In the presence of an unfamiliar surface or obstacle, robots have a difficult time improvising, often resulting in an abrupt stop or hard fall. However, researchers have created a new model of robotic locomotion that adapts in real-time to any terrain, adjusting its gait accordingly as it encounters any unexpected obstacles.
Robotic movement can be precise and versatile, and robots can “learn” to climb steps, cross damaged terrain, and so forth, but these behaviors are more like individual skills that the robot switches between. Even though robots like Spot can regain their balance when pushed or kicked, the system is simply trying to compensate for a physical anomaly, while following the same walking policy.
There are some adaptation models, but some (such as this one using real insect movements) are very specific, and others take the robot so long to implement that it will likely have fallen by the time they kick in. UC Berkeley, Carnegie Mellon University, and Facebook AI researchers team call it – Rapid Motor Adaptation. It is derived from the fact that humans and animals are able to change their walking style quickly, effectively, and unconsciously based on their surroundings.

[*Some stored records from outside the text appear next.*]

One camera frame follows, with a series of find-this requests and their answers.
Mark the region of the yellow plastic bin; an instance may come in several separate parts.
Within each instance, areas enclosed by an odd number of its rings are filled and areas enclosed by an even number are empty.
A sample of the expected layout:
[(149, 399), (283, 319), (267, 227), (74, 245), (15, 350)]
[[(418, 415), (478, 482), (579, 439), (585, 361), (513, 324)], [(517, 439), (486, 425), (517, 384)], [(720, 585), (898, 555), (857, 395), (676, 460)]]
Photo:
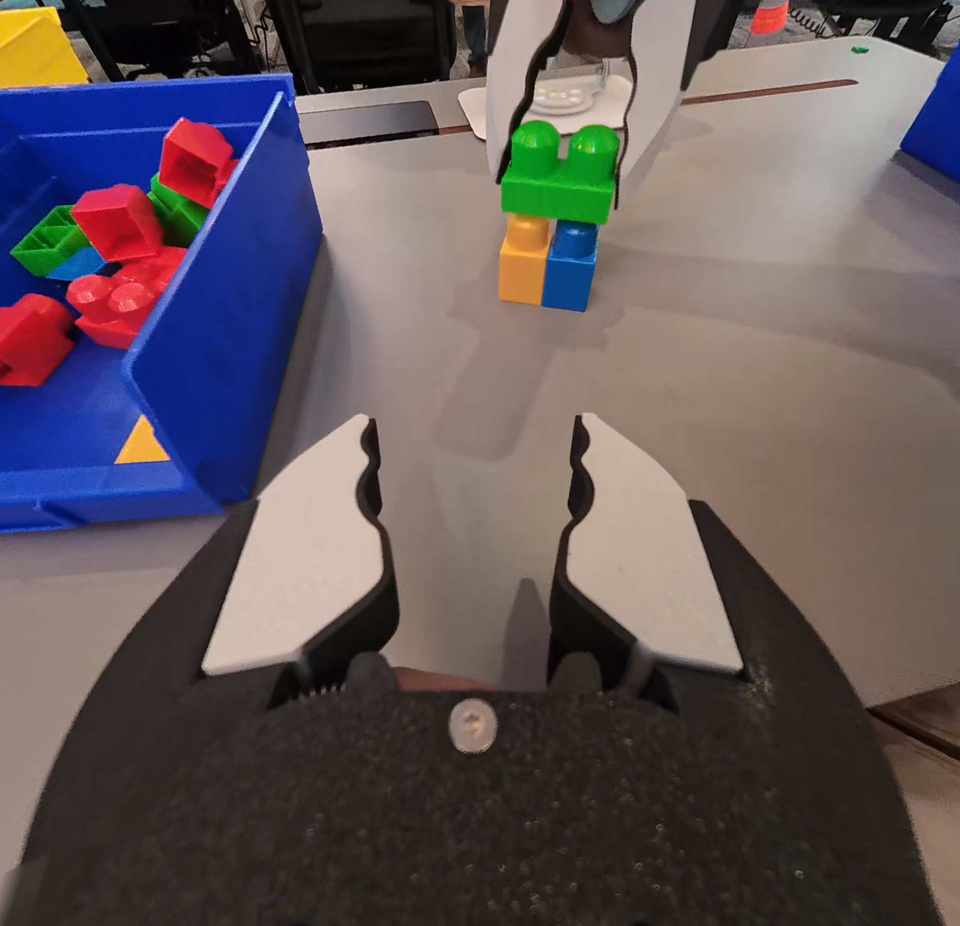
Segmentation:
[(56, 9), (1, 13), (1, 90), (85, 85), (90, 77)]

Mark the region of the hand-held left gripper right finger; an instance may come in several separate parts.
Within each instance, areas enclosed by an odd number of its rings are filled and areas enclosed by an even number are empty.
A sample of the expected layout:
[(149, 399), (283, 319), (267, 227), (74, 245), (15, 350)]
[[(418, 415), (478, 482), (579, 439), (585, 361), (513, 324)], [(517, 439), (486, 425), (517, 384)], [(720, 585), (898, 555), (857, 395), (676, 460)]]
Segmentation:
[(594, 413), (574, 420), (569, 465), (548, 691), (642, 696), (668, 672), (741, 684), (745, 661), (685, 490)]

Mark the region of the person's right hand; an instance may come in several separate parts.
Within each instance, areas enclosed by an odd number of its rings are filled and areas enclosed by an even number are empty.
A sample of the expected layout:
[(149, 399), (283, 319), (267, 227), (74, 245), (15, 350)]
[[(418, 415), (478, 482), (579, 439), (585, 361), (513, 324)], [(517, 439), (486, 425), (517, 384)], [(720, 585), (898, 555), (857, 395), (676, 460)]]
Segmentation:
[(567, 0), (564, 50), (597, 59), (625, 56), (637, 0)]

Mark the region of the pile of mixed blocks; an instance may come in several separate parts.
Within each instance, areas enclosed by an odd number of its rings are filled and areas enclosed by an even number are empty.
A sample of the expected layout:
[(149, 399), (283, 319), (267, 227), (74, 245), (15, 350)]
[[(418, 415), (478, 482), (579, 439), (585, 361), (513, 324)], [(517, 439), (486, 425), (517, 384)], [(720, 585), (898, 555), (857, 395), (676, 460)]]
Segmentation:
[(169, 459), (131, 352), (237, 158), (183, 118), (156, 146), (147, 188), (73, 185), (2, 128), (2, 475)]

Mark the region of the green two-stud block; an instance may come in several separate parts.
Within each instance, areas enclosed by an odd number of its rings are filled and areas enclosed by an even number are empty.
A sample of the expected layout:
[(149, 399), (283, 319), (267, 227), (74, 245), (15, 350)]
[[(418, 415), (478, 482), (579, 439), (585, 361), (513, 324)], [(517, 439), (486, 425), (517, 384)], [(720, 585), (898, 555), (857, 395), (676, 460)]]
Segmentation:
[(523, 123), (510, 141), (510, 164), (500, 181), (503, 212), (604, 225), (617, 191), (618, 134), (587, 125), (560, 154), (561, 135), (543, 120)]

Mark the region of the blue single-stud block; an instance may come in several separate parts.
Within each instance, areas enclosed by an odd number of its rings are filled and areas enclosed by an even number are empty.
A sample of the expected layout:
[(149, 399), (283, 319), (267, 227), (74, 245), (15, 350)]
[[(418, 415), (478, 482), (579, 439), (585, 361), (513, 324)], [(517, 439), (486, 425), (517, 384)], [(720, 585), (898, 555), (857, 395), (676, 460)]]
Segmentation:
[(546, 260), (544, 308), (586, 311), (598, 256), (598, 230), (590, 223), (557, 221)]

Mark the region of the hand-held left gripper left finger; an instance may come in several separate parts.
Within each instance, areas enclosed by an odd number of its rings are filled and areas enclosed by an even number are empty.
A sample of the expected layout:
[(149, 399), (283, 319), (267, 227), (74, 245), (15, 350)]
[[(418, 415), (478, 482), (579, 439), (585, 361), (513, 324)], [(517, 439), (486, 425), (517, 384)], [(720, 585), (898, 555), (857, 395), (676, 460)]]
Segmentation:
[(382, 655), (400, 602), (377, 422), (357, 414), (265, 488), (201, 663), (209, 676), (283, 666), (306, 691), (395, 690)]

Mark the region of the yellow single-stud block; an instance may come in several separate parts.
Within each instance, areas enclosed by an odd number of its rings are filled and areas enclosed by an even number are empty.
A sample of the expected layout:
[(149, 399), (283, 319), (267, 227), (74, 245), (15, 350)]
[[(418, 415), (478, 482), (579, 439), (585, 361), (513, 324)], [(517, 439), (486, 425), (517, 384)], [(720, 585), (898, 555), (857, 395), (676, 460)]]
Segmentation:
[(550, 220), (509, 213), (499, 253), (498, 298), (501, 302), (540, 307), (551, 242)]

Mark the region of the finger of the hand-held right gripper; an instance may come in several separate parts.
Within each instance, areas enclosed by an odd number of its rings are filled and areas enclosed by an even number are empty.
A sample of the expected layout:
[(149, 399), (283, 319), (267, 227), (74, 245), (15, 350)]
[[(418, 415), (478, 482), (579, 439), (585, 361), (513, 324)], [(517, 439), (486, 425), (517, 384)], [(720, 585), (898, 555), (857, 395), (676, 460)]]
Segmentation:
[(538, 71), (555, 44), (566, 0), (489, 0), (486, 38), (486, 155), (500, 183), (511, 137), (532, 102)]
[(682, 79), (697, 0), (639, 0), (630, 27), (632, 90), (616, 170), (614, 207), (642, 185), (683, 95)]

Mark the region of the black mesh office chair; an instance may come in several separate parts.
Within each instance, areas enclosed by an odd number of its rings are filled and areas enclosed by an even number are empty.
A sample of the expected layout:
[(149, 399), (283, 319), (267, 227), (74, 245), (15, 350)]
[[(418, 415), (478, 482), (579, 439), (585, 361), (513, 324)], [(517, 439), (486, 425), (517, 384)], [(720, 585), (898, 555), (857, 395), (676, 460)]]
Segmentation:
[(298, 94), (448, 81), (448, 0), (265, 0)]

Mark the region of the flat table hatch cover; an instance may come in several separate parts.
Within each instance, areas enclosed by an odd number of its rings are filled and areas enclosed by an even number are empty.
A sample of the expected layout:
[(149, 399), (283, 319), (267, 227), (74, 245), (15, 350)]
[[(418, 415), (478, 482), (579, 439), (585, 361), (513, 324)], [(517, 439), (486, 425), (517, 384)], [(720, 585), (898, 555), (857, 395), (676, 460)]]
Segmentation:
[(299, 127), (309, 151), (440, 134), (430, 104), (422, 100), (302, 113)]

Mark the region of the blue plastic bin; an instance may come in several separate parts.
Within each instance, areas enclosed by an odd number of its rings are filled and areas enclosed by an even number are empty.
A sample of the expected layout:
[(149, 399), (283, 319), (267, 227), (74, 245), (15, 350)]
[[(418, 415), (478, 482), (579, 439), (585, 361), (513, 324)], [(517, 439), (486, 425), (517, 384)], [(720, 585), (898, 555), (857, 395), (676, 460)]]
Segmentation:
[(959, 49), (945, 63), (900, 150), (959, 182)]
[(182, 118), (234, 172), (127, 350), (75, 343), (38, 387), (2, 369), (3, 533), (216, 515), (248, 499), (323, 226), (290, 75), (2, 92), (2, 327), (25, 297), (79, 319), (14, 256), (84, 194), (149, 188)]

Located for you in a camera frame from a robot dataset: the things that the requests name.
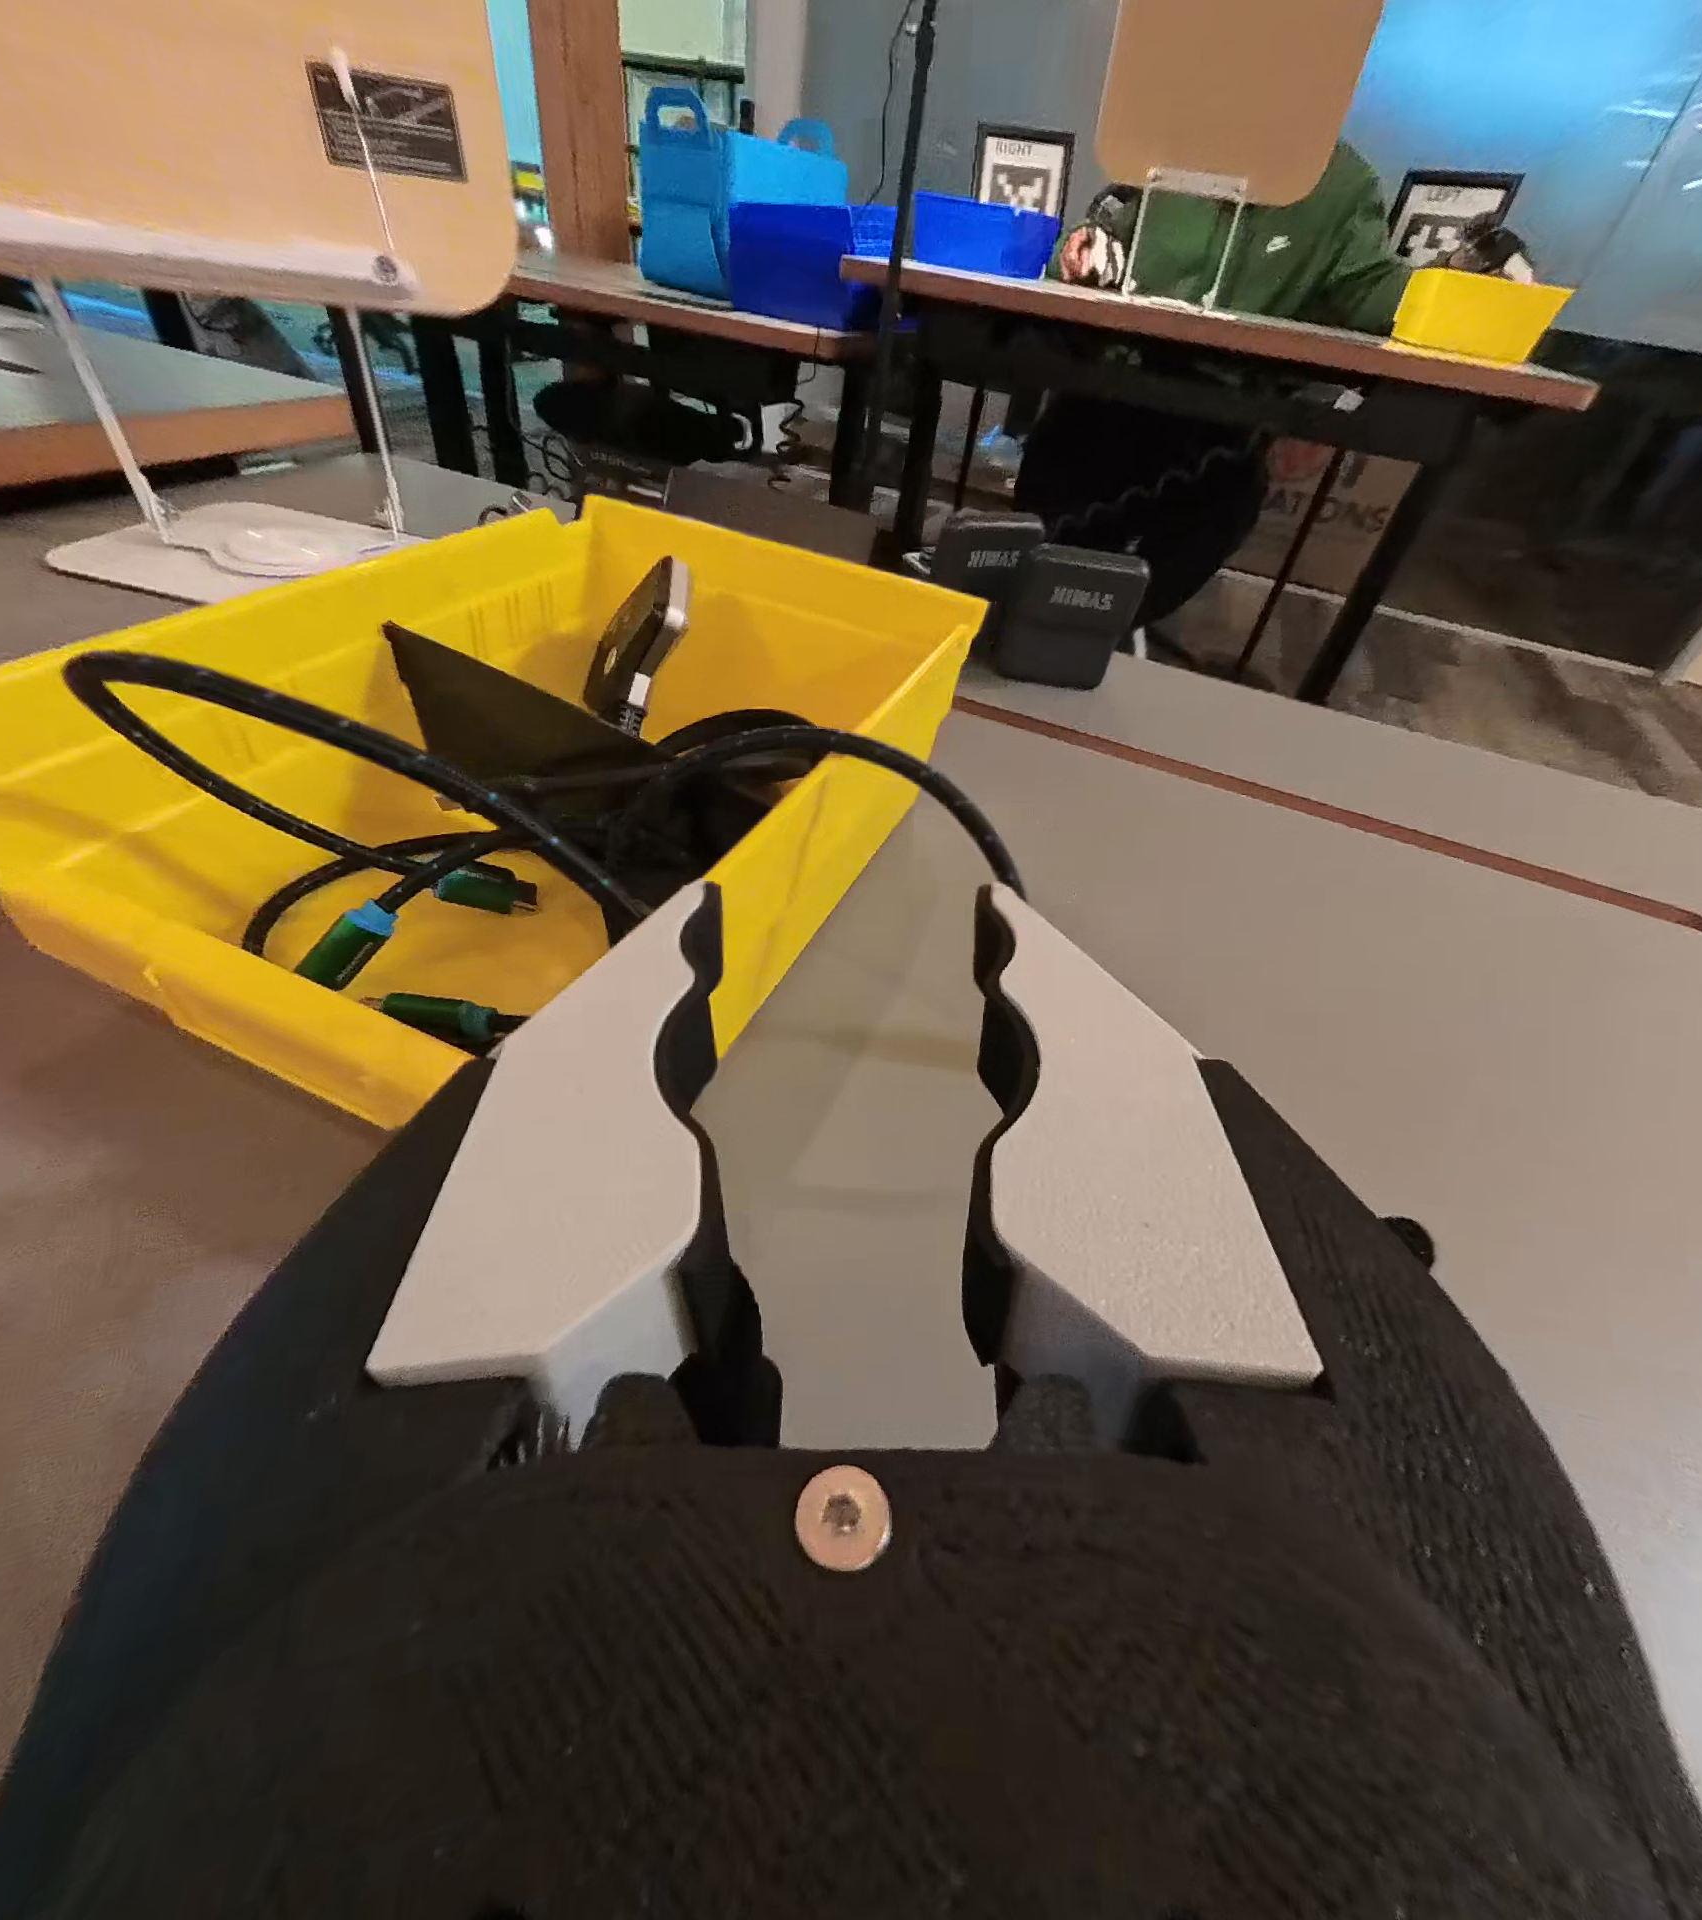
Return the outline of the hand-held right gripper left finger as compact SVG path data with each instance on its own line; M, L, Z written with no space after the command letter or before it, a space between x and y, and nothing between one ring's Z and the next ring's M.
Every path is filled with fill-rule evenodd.
M373 1382L515 1382L578 1444L610 1384L656 1377L698 1439L777 1446L782 1377L695 1112L722 969L722 894L695 879L499 1044Z

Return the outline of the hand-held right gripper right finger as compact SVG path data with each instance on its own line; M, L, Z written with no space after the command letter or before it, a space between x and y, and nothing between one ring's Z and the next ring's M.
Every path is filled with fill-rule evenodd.
M1066 1385L1133 1448L1180 1385L1326 1384L1204 1055L1007 881L980 888L978 1079L963 1317L1000 1409Z

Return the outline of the yellow bin with black divider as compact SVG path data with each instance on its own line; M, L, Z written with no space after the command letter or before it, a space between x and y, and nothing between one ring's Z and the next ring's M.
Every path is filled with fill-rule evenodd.
M983 602L949 587L598 498L563 524L510 516L307 582L177 612L96 646L228 670L406 741L423 737L385 639L397 621L578 698L601 631L664 556L691 565L691 631L667 661L647 736L740 708L794 712L929 756L953 708ZM327 888L271 956L240 950L255 907L321 852L194 792L70 695L74 642L0 664L0 906L50 958L167 1015L193 1038L385 1132L464 1063L355 996L289 968L364 900ZM128 701L211 766L312 823L373 844L462 823L423 789L248 718L137 687ZM714 862L724 973L711 996L718 1058L905 821L913 789L832 757ZM358 989L533 1014L607 950L601 911L537 855L538 909L510 919L440 902L404 924Z

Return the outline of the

The senior researcher at Facebook AI and UC Berkeley, Jitendra Malik remarks, “The first time you walk on the beach, you sink your foot in, however, you have to use more force to pull it out. It feels strange at first, but with practice, you’ll be walking like a pro in no time. It’s a true secret if you’ve never walked on the sand before, but even if you’ve walked on it many times in your lifetime, you’re not entering some special “sand mode” where you can walk on soft surfaces. As you move, you change automatically and without considering the external environment. What’s happening in your body responds to the different physical conditions by sensing the differing consequences of those conditions on the body itself. When we humans walk in new conditions, in a very short span of time, less than around half a second, we make enough measurements that are estimating what conditions are, and we modify the walking policy. A similar system is used for RMAs.”
Robot’s small brain, where everything runs locally on its onboard limited computation unit, has been programmed to maximize forward motion with minimum energy, avoid falling, and respond immediately to information coming from its virtual joints, physical sensors, and accelerometers.
Malik emphasizes the robot’s complete internality by noting that it uses no visual input in any way. People and animals without vision can still walk, so why not a robot? Due to the inability to observe the “externalities” such as the friction coefficient of the rock or sand on which it walks, it simply observes itself closely. Also, co-author Ashish Kumar, from Berkeley, said, “We don’t learn about sand, we learn about feet sinking.”
Ultimately, the system consists of two parts: a parallel adaptive algorithm that monitors changes in the robot’s internal readings and the main, always-running algorithm that controls the robot’s gait. As soon as a significant change is detected, it is analyzed then the legs should take immediate action, but they are taking this action, which means the main model adjusts according to the situation. As a result, the robot only thinks about how to move forward under these new conditions, improvising a unique gait.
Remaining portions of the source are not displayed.